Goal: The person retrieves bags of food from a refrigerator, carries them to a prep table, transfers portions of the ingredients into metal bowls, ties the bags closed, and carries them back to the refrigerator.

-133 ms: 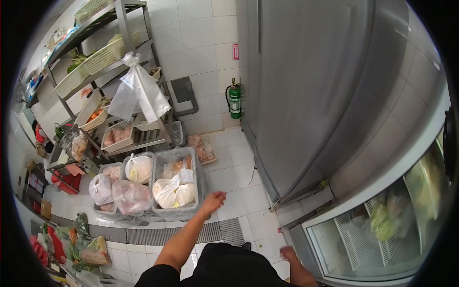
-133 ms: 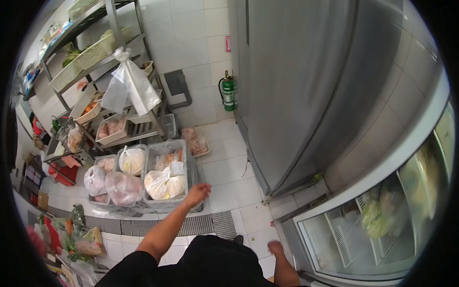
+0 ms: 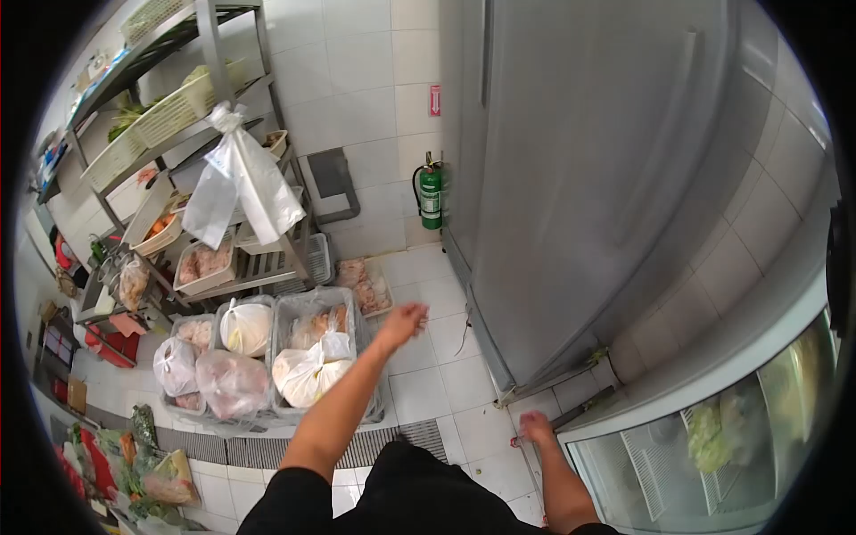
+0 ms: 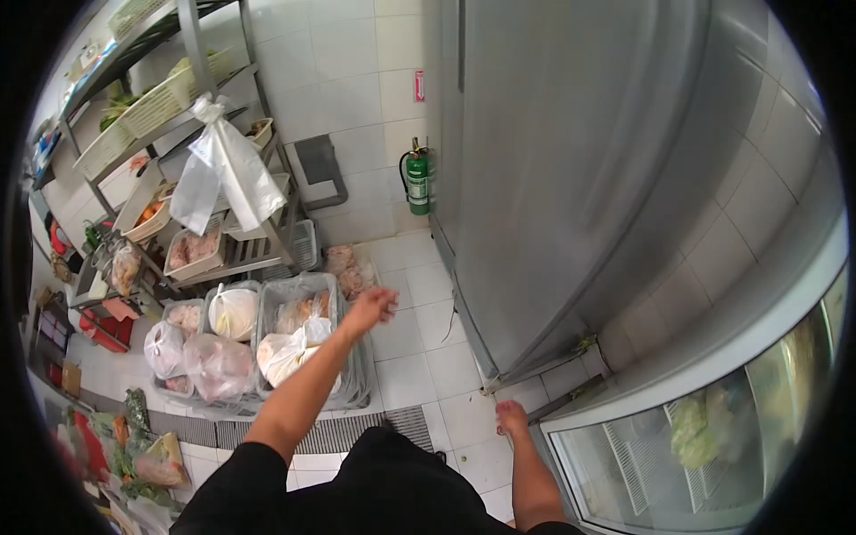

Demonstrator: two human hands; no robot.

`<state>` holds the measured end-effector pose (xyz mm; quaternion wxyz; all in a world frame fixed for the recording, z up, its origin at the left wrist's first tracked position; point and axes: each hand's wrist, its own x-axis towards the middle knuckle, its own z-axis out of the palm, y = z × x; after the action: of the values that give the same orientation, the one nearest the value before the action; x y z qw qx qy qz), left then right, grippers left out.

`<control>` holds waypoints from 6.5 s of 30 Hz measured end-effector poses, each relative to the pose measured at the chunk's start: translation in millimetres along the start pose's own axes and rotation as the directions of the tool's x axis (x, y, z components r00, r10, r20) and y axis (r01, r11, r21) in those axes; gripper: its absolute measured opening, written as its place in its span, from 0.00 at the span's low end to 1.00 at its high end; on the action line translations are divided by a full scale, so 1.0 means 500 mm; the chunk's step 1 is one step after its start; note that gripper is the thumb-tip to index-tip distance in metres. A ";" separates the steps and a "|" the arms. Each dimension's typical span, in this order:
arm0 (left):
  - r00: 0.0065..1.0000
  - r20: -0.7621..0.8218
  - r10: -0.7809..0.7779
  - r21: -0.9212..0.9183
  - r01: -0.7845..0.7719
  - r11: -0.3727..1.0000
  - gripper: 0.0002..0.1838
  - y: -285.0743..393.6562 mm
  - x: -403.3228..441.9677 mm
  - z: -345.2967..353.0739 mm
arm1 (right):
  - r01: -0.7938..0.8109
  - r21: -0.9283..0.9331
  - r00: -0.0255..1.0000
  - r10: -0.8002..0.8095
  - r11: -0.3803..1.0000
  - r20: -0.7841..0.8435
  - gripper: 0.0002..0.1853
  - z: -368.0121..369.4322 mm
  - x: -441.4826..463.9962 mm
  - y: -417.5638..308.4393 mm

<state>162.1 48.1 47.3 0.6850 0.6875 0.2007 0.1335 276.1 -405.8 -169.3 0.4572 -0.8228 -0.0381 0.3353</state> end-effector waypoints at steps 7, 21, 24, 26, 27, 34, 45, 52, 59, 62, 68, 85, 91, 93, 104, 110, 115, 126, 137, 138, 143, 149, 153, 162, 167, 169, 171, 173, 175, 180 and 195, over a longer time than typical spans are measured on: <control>0.940 0.075 0.333 -0.157 -0.318 0.935 0.16 0.407 0.429 -0.026 | 0.159 0.158 0.985 -0.144 0.975 -0.098 0.10 0.118 -0.026 -0.275; 0.651 0.181 0.738 0.593 -0.671 0.446 0.36 0.831 0.987 -0.007 | -0.582 0.664 0.561 0.823 0.469 -0.090 0.21 0.430 -0.350 0.091; 0.687 0.151 0.711 0.551 -0.656 0.517 0.32 0.839 1.047 0.021 | -0.451 0.268 0.850 0.501 0.852 -0.164 0.18 0.435 -0.254 -0.020; 0.716 0.150 0.682 0.568 -0.627 0.533 0.31 0.841 1.038 0.028 | -0.358 0.653 0.801 0.580 0.667 -0.153 0.17 0.424 -0.174 -0.122; 0.675 0.080 0.734 0.509 -0.661 0.552 0.29 0.838 1.021 0.028 | -0.398 0.659 0.768 0.624 0.638 -0.141 0.16 0.418 -0.113 -0.126; 0.781 -0.081 0.620 0.153 -0.605 0.782 0.25 0.850 0.961 -0.001 | -0.328 0.561 0.922 0.386 0.760 0.016 0.13 0.314 0.254 -0.198; 0.660 -0.502 0.559 -0.277 -0.735 0.619 0.28 0.738 0.982 -0.344 | 0.191 0.202 0.960 -0.225 0.961 0.165 0.16 0.298 0.582 -0.751; 0.377 -0.856 0.354 0.029 -0.649 0.760 0.36 0.697 0.964 -0.618 | 0.279 -0.040 0.930 -0.260 0.959 0.258 0.19 0.300 0.646 -1.019; -0.134 -0.761 0.635 0.602 -0.512 0.613 0.36 0.667 1.060 -0.565 | 0.261 -0.075 0.956 -0.247 0.962 0.160 0.20 0.354 0.751 -1.187; -0.093 -0.565 0.820 0.570 -0.763 0.306 0.27 0.552 1.145 -0.469 | 0.283 -0.054 0.954 -0.275 0.958 0.116 0.16 0.391 0.812 -1.257; 0.857 0.294 0.423 -0.049 -0.428 0.902 0.14 0.408 1.396 -0.328 | 0.293 -0.200 0.954 -0.301 0.935 -0.006 0.18 0.421 0.863 -1.440; 0.252 0.136 0.958 -0.154 -0.950 0.271 0.24 0.739 1.524 -0.129 | 0.073 0.024 0.869 -0.051 0.997 -0.492 0.18 0.358 0.777 -1.374; 0.288 0.549 0.785 0.294 -0.945 0.141 0.54 1.052 1.622 0.096 | 0.159 0.142 0.861 -0.067 0.977 -0.503 0.17 0.376 0.796 -1.376; 0.346 0.726 0.594 0.159 -0.925 0.345 0.46 1.091 1.705 0.177 | 0.231 0.134 0.849 -0.132 0.964 -0.511 0.17 0.373 0.798 -1.389; 0.714 0.274 0.644 -0.867 -0.106 0.487 0.19 1.139 1.685 0.032 | 0.557 0.015 0.562 -0.364 0.830 -0.742 0.17 0.253 0.773 -1.511; 0.713 0.093 0.695 -0.881 -0.266 0.391 0.28 1.073 1.628 -0.145 | 0.811 0.011 0.320 -0.429 0.585 -0.845 0.62 0.139 0.673 -1.840; 0.602 0.187 0.776 -0.945 -0.106 0.310 0.23 0.856 1.419 -0.324 | 0.828 -0.168 0.302 -0.679 0.534 -0.669 0.75 0.302 0.724 -1.765; 0.833 0.512 -0.211 0.023 0.233 0.972 0.26 0.294 1.443 -0.199 | 0.368 0.663 0.910 -0.106 0.651 -0.401 0.57 0.486 0.851 -1.438; 0.686 0.655 -0.316 0.299 0.149 0.943 0.29 -0.014 1.382 -0.059 | 0.140 0.671 0.866 0.239 0.728 -0.440 0.30 0.587 0.963 -1.104; 0.686 0.650 -0.328 0.301 0.163 0.939 0.29 -0.014 1.386 -0.063 | 0.113 0.852 0.894 0.322 0.511 -0.311 0.32 0.570 0.944 -1.184; 0.814 0.472 -0.339 0.536 0.041 0.844 0.32 -0.130 1.440 -0.159 | -0.283 0.866 0.901 0.423 0.413 0.093 0.32 0.623 1.003 -1.181; 0.833 0.289 -0.471 0.433 0.325 0.841 0.27 -0.388 1.572 -0.202 | -0.529 0.656 0.839 0.450 0.539 0.307 0.24 0.589 0.994 -1.105; 0.843 0.084 -0.531 0.229 0.503 0.833 0.22 -0.373 1.579 -0.048 | -0.368 0.765 0.905 0.394 0.529 0.163 0.21 0.525 0.884 -0.991; 0.619 0.224 -0.753 -0.659 0.666 0.351 0.25 -0.320 1.518 0.146 | -0.409 0.809 0.834 0.533 0.423 0.144 0.14 0.494 0.685 -0.845; 0.901 -0.020 -0.433 0.279 0.421 0.863 0.31 -0.434 1.528 0.162 | -0.537 0.695 0.728 0.679 0.477 0.097 0.12 0.466 0.696 -0.925; 0.951 -0.007 -0.308 0.518 0.267 0.813 0.33 -0.522 1.527 0.194 | -0.320 0.903 0.841 0.524 0.287 0.131 0.12 0.457 0.695 -0.914; 0.990 -0.084 -0.111 0.473 0.138 0.870 0.42 -0.635 1.504 0.221 | -0.372 0.849 0.817 0.567 0.374 0.108 0.12 0.452 0.716 -0.925; 0.991 -0.121 -0.058 0.289 0.091 0.953 0.41 -0.631 1.507 0.216 | -0.424 0.784 0.790 0.609 0.453 0.075 0.13 0.458 0.726 -0.938; 0.986 -0.164 -0.015 0.087 0.029 0.996 0.41 -0.551 1.515 0.214 | -0.440 0.728 0.793 0.608 0.525 0.040 0.15 0.462 0.733 -0.941; 0.857 0.108 -0.504 0.161 0.486 0.859 0.40 -0.472 1.524 0.239 | -0.503 0.678 0.786 0.611 0.535 0.101 0.15 0.469 0.720 -0.941; 0.830 0.196 -0.522 -0.109 0.548 0.830 0.46 -0.625 1.452 0.177 | -0.623 0.535 0.740 0.653 0.571 0.165 0.16 0.491 0.713 -0.875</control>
<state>815.3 296.5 -332.7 0.7615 0.5546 0.3192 -0.1033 514.2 157.4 -101.0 0.5253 -0.6177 0.3718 0.4519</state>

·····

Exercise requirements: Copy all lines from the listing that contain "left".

Output for this exercise:
`<state>` holds the measured end-effector pose (xyz mm; quaternion wxyz; all in a world frame fixed for the recording, z up, its origin at the left wrist's first tracked position; point and axes: each hand's wrist, its own x-axis towards the middle knuckle, its own z-axis out of the palm, y = z × x; after the action: of the values that give the same orientation, the one nearest the value before the action; x y z qw qx qy qz), left then right, grippers left out.
arm0 (left):

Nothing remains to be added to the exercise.